*** Opening INPUT ***
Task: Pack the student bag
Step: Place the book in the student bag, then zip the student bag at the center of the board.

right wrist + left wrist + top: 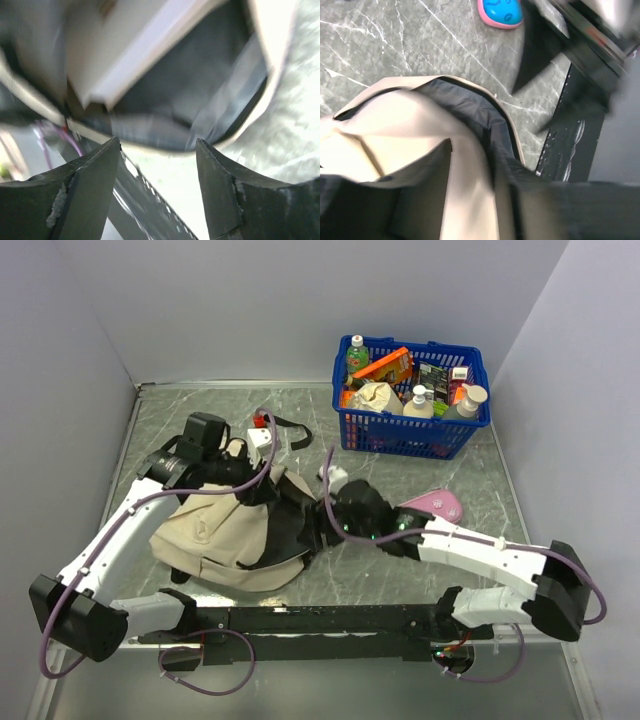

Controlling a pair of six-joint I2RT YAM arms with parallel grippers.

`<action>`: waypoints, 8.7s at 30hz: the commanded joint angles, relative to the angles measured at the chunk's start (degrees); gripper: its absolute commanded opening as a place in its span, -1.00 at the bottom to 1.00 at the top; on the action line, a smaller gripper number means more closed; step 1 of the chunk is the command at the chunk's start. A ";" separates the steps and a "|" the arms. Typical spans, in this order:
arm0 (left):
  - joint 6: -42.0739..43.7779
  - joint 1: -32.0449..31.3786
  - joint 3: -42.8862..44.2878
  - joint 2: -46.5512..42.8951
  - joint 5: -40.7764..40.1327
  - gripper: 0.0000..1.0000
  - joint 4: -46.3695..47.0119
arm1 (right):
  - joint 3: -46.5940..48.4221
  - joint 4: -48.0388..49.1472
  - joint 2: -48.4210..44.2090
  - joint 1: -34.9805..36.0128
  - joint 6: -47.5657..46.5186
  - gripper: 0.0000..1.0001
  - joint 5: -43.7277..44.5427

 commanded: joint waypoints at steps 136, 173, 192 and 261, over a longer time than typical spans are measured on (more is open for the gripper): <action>63.50 2.76 -26.51 -20.91 -15.87 -0.98 -33.55 | 0.95 22.30 8.68 -15.34 -20.49 -1.00 4.03; 24.57 -5.94 -13.42 -10.46 -5.58 0.93 1.49 | -7.57 20.64 -2.30 -1.98 -9.06 -1.00 -0.62; -6.89 -5.50 -12.28 2.54 -14.83 0.93 27.79 | -10.12 24.06 -1.16 5.04 -11.43 -1.00 1.75; 18.15 -8.66 10.13 23.29 2.92 0.93 -21.69 | 8.16 18.97 13.26 20.87 -22.33 -1.00 21.71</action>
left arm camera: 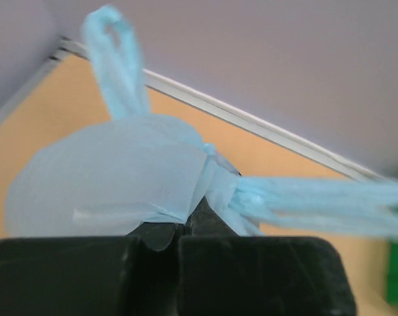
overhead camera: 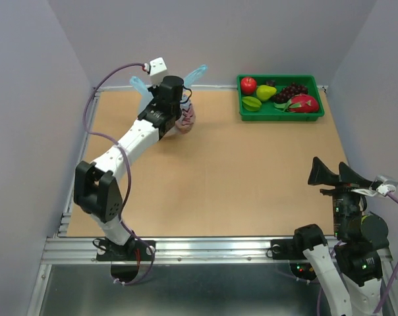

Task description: Untie the knot of the plastic bag and take out the fruit

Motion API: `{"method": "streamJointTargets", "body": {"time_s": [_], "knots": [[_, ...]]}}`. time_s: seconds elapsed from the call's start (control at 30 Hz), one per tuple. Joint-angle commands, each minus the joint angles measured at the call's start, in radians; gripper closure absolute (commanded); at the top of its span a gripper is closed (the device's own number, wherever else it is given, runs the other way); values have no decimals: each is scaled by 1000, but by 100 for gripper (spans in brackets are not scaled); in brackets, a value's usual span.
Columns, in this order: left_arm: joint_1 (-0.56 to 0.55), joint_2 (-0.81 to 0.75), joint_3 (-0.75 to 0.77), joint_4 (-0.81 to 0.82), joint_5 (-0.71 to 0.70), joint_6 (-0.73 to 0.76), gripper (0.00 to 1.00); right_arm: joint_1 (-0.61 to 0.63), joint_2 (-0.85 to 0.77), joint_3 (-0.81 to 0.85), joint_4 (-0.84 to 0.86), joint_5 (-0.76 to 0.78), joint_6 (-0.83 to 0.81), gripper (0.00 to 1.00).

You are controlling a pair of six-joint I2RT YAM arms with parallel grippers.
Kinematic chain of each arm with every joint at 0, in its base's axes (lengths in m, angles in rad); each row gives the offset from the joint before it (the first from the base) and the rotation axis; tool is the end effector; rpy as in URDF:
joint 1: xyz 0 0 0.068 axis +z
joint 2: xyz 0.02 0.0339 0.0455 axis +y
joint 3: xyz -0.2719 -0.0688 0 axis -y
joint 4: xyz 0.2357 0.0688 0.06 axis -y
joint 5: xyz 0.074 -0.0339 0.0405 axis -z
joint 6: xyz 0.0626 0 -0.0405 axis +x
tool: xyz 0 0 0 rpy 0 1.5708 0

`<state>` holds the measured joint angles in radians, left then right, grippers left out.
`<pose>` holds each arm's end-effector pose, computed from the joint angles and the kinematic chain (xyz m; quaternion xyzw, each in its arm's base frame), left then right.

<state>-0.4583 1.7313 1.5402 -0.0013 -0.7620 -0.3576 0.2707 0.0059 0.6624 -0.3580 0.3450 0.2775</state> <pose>0.3988 -0.1485 0.3732 -0.2001 0.7274 0.0292 0.6557 0.0300 -0.0137 0.3456 0.1401 0.5848 0.1163 0.7905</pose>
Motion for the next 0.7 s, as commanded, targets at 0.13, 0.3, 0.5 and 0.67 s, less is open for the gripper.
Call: {"method": "streamJointTargets", "body": {"time_s": [0.13,0.3,0.5,0.67], "knots": [[-178,-289,-299,-72,459,-204,100,12,84,61,28,-116,-34,0],[-307,-472,-567,29,602,-299,100,9,285,147,-13,-371,-20,0],[-393,-703,-922,76,604,-421,100,10,651,246,-108,-530,-1,0],[-398,-848,-1109,81,569,-466,100,19,836,172,-26,-607,43,0]]}}
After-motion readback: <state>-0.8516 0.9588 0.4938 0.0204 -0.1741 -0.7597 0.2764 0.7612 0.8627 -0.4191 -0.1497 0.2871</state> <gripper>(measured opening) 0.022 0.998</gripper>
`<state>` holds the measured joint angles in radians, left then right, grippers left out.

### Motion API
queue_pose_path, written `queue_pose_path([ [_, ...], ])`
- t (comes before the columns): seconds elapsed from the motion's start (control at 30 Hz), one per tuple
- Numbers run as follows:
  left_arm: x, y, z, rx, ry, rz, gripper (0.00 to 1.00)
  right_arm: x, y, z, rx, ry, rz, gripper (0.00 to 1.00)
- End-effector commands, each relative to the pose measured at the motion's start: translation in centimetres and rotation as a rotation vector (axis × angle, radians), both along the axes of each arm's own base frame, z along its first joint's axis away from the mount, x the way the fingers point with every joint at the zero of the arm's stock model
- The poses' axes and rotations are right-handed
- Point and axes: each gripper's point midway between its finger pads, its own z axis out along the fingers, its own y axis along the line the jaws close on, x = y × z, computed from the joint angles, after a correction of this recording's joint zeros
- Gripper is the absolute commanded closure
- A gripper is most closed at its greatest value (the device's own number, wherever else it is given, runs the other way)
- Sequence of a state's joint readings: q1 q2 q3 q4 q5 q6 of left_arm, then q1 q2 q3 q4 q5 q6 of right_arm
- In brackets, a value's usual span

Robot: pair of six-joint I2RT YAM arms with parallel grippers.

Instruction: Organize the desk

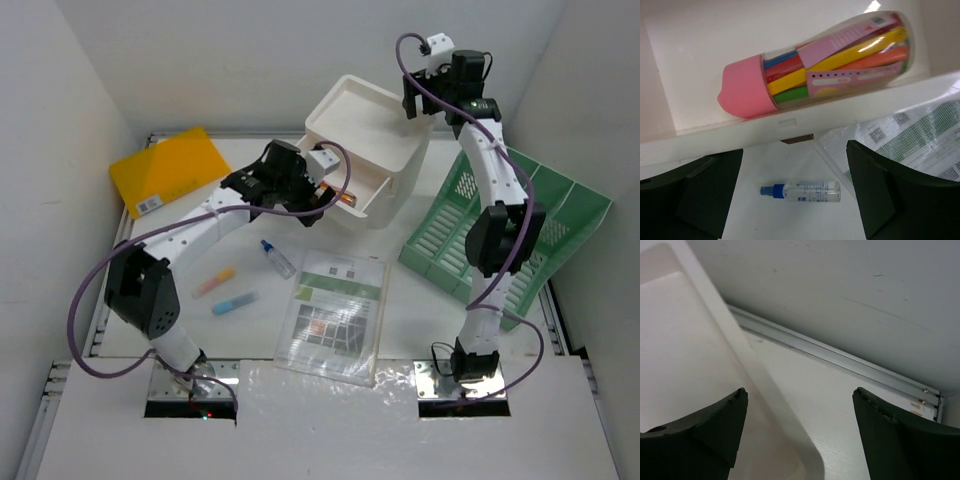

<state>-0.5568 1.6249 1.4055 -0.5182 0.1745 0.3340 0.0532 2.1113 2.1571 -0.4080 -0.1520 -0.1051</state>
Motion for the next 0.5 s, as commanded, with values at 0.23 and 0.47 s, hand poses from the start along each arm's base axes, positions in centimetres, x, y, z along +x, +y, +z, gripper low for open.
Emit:
queue_pose_path([
  [0.23, 4.0, -1.9, 1.3, -0.015, -0.106, 0.101, 0.41, -0.7, 2.2, -3.3, -0.152, 0.045, 0.230, 0.36],
  [0.47, 4.6, -3.5, 1.3, -0.023, -0.082, 0.044, 0.64, -1.6, 2.9, -5.4, -0.187, 0.082, 0.321, 0.60],
])
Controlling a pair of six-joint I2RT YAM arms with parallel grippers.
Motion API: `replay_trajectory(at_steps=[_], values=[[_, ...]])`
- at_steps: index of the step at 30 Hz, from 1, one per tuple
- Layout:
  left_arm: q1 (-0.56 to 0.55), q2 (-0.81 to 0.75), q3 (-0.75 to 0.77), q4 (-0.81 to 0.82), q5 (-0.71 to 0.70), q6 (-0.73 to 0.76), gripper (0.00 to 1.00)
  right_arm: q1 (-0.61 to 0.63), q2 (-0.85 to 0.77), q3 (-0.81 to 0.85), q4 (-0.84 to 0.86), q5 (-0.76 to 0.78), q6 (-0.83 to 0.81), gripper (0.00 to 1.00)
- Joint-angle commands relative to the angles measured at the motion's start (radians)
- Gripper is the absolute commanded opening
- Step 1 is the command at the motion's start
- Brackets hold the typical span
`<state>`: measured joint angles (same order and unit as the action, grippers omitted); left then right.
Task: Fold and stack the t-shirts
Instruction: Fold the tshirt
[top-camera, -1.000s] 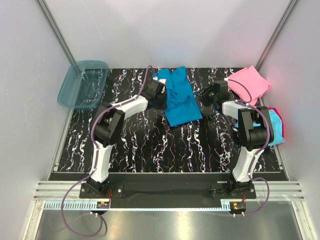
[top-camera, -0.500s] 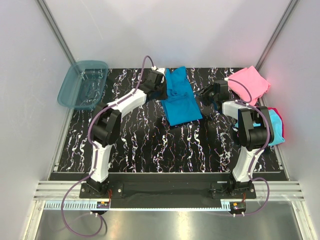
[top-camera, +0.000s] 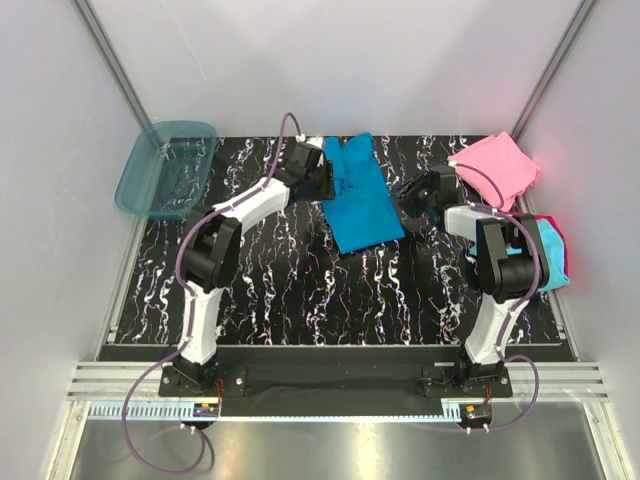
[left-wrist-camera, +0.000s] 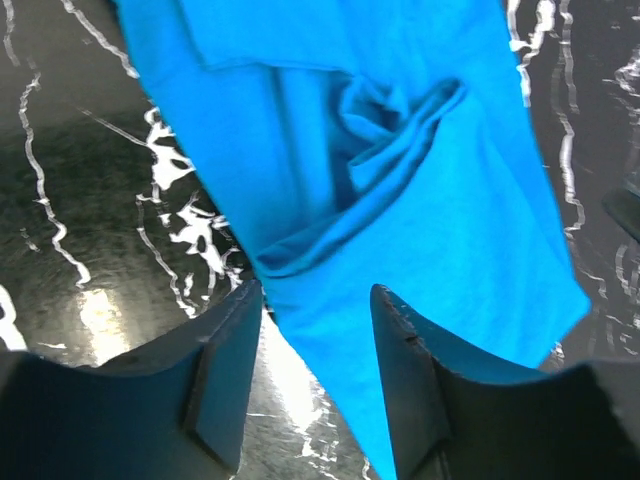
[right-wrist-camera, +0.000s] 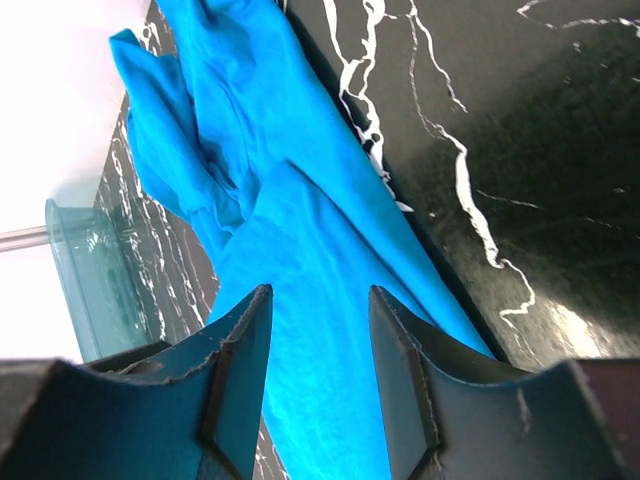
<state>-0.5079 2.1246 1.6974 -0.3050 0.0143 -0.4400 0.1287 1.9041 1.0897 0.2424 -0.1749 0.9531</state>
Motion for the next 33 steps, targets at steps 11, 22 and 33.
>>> replay_trajectory(at_steps=[11, 22, 33], values=[[0.012, -0.274, -0.490, 0.352, -0.021, -0.193, 0.53, -0.032, -0.146, -0.160, 0.026, 0.101, -0.065, 0.59], [0.012, -0.324, -0.880, 0.825, 0.220, -0.347, 0.52, -0.116, -0.120, -0.353, 0.175, -0.087, -0.040, 0.63], [0.003, -0.203, -0.891, 1.069, 0.286, -0.476, 0.50, -0.094, -0.010, -0.335, 0.256, -0.285, 0.010, 0.64]])
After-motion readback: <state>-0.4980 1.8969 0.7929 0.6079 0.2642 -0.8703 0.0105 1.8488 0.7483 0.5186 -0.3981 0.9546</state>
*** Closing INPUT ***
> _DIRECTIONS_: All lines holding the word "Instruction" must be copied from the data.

> _RESPONSE_:
Instruction: Organize the desk
Instruction: Fold the tshirt

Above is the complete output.